Et quand sur l'univers plana quatre-vingt-treize
Livide et merveilleux de foudre et de combats,
Le vol du temps frôla de ses ailes de braise
L'orgueil des pavillons et l'audace des mâts.

Ainsi, de siècle en siècle, au cours fougueux des âges,
Il emplissait d'espoir les horizons amers,
Changeant ses pavillons, changeant ses équipages,
Mais éternel dans son voyage autour des mers.

Et maintenant sa hantise domine encore,
Comme un faisceau tressé de magiques lueurs,
Les yeux et les esprits qui regardent l'aurore
Pour y chercher le nouveau feu des jours meilleurs.

Il vogue ayant à bord les prémices fragiles,
Ce que seront la vie et son éclair, demain,
Ce qu'on a pris non plus au fond des Évangiles,
Mais dans l'instinct mieux défini de l'être humain.

Ce qu'est l'ordre futur et la bonté logique,
Et la nécessité claire, force de tous,
Ce qu'élabore et veut l'humanité tragique
Est oscillant déjà dans l'or de ses remous.

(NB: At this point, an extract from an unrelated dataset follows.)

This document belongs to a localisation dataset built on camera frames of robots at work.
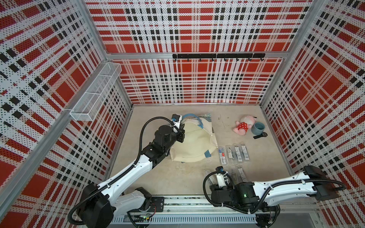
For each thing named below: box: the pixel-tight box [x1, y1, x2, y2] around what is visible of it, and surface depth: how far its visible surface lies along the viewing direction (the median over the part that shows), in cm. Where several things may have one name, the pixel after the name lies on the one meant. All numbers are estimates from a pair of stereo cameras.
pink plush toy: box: [232, 115, 258, 136], surface depth 103 cm
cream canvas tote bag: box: [169, 113, 219, 163], surface depth 88 cm
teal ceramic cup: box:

Il passe, en un grand bruit de joie et de louanges,
Frôlant les quais à l'aube ou les môles le soir
Et pour ses pieds vibrants et lumineux d'archange,
L'immense flux des mers s'érige en reposoir.

Et c'est les mains du vent et les bras des marées
Qui d'eux-mêmes, un jour, en nos havres de paix
Pousseront le navire aux voiles effarées
Qui nous hanta toujours, mais n'aborda jamais.